WHAT TO WORK ON: After locating the line that contains "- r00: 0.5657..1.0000" in the data below, set down exactly that line and each one after it through the line that contains "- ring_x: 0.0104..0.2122", and nothing more.

EXERCISE MATERIAL:
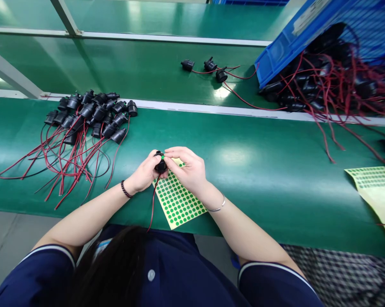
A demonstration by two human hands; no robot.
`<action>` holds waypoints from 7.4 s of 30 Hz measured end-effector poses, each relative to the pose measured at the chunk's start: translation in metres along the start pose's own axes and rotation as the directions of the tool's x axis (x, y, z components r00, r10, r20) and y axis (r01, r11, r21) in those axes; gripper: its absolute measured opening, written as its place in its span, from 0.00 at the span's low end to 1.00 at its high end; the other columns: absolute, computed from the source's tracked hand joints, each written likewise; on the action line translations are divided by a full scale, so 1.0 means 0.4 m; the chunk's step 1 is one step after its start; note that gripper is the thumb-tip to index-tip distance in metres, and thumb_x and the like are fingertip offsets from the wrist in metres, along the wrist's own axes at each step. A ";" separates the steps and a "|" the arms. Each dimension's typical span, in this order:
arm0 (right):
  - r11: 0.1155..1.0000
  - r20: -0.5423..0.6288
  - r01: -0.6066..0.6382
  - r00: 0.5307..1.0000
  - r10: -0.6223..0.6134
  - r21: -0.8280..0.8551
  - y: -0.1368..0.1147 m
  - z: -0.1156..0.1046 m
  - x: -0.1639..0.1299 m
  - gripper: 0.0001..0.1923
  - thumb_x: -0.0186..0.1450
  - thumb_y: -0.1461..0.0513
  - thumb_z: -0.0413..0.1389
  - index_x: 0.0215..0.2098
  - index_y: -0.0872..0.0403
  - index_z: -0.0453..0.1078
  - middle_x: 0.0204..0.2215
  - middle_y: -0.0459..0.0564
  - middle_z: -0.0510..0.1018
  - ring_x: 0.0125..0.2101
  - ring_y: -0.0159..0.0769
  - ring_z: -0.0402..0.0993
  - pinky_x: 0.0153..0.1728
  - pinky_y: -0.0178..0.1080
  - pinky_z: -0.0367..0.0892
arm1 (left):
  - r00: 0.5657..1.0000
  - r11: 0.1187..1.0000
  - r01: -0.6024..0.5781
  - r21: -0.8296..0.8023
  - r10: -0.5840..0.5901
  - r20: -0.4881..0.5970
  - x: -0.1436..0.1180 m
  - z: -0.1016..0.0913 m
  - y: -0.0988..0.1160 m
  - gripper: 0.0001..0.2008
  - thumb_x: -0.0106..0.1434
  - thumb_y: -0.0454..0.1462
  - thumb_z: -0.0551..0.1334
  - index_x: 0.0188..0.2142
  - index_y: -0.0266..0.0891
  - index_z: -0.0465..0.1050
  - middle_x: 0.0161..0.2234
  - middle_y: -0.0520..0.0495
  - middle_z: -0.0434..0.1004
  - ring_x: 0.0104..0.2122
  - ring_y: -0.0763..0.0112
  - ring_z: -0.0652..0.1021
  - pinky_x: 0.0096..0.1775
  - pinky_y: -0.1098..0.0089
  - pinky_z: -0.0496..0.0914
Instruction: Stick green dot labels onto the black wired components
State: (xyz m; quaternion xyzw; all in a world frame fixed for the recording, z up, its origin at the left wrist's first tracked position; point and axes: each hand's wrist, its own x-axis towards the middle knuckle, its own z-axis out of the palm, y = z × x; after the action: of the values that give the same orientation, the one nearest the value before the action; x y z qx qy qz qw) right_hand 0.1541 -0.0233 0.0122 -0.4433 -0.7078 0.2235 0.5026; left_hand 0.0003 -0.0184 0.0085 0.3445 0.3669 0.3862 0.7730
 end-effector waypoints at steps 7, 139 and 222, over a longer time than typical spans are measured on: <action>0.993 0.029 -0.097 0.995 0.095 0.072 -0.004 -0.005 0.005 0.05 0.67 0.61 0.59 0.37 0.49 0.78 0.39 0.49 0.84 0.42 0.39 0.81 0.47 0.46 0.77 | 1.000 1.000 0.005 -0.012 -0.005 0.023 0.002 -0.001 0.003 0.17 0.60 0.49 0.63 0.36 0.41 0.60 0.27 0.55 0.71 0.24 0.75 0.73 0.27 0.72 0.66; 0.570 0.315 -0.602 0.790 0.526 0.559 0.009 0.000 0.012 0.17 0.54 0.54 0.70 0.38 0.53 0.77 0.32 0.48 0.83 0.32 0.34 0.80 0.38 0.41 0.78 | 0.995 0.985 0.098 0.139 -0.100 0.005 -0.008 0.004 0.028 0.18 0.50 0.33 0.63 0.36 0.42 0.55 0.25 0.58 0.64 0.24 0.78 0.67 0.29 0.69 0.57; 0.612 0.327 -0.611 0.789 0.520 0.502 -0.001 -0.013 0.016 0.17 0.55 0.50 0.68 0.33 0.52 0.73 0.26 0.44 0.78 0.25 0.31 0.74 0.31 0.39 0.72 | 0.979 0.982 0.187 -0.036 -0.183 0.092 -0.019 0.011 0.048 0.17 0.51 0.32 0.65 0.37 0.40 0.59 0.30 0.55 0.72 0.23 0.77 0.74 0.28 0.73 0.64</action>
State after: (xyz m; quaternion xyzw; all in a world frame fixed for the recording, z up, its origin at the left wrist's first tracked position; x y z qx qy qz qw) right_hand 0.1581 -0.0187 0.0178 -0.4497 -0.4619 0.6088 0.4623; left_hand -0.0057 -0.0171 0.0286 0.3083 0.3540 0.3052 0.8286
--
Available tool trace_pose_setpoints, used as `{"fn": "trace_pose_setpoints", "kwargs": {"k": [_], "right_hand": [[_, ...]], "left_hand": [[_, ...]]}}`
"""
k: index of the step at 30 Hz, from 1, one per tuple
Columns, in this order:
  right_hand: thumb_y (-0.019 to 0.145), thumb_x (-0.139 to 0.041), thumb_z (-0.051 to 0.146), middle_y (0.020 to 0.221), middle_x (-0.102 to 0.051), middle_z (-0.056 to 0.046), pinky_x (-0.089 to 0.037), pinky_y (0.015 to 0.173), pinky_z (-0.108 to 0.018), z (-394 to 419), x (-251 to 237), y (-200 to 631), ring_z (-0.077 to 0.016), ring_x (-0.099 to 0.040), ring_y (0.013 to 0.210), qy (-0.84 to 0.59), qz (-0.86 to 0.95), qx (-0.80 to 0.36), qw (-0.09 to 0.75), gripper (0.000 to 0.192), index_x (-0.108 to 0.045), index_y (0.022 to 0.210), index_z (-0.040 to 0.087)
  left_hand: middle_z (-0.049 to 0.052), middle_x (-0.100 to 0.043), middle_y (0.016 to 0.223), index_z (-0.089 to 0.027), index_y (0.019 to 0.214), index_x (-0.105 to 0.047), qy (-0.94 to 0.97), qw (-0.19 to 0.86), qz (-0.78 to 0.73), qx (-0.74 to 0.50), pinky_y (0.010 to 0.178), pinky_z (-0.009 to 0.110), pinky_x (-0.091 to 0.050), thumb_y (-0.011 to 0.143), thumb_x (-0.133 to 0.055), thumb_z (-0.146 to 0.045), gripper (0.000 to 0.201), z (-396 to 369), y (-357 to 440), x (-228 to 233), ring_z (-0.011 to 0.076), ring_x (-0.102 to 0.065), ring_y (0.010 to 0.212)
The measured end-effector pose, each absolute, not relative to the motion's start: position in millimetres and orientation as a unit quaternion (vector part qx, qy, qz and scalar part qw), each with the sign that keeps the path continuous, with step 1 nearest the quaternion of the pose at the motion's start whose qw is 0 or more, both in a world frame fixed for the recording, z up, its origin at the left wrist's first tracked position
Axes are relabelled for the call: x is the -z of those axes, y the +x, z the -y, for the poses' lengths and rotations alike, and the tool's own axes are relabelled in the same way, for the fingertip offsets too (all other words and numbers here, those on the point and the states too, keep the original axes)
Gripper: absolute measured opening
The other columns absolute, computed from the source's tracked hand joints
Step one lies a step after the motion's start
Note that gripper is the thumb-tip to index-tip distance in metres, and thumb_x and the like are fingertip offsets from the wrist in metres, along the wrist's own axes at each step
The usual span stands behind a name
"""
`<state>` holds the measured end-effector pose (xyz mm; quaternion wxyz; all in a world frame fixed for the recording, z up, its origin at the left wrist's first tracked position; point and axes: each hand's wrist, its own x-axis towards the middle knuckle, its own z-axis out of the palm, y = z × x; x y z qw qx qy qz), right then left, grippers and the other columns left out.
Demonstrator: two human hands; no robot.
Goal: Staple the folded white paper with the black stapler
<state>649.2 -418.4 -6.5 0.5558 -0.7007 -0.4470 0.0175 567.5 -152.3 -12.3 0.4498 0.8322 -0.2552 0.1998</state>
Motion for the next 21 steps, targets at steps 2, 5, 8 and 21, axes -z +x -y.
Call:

SOLVED EXERCISE:
  - r00: 0.5657..1.0000
  - r11: 0.1187..1.0000
  - r01: -0.6024..0.5781
  - r21: -0.8296..0.8023
  - r10: -0.5840..0.5901
  - r20: -0.4881..0.5970
  - x: -0.1436..0.1180 m
  - z: -0.1016..0.0913 m
  - y: -0.0988..0.1160 m
  - gripper: 0.0001..0.2008
  - thumb_x: -0.0106..0.1434
  - thumb_y: -0.0454..0.1462
  - thumb_z: -0.0551..0.1334
  - index_x: 0.0188..0.2142
  - index_y: -0.0266..0.0891
  - index_z: -0.0465..0.1050
  - middle_x: 0.0161..0.2234
  - middle_y: -0.0520..0.0495
  - middle_z: -0.0434..0.1004
  - ring_x: 0.0104..0.2122

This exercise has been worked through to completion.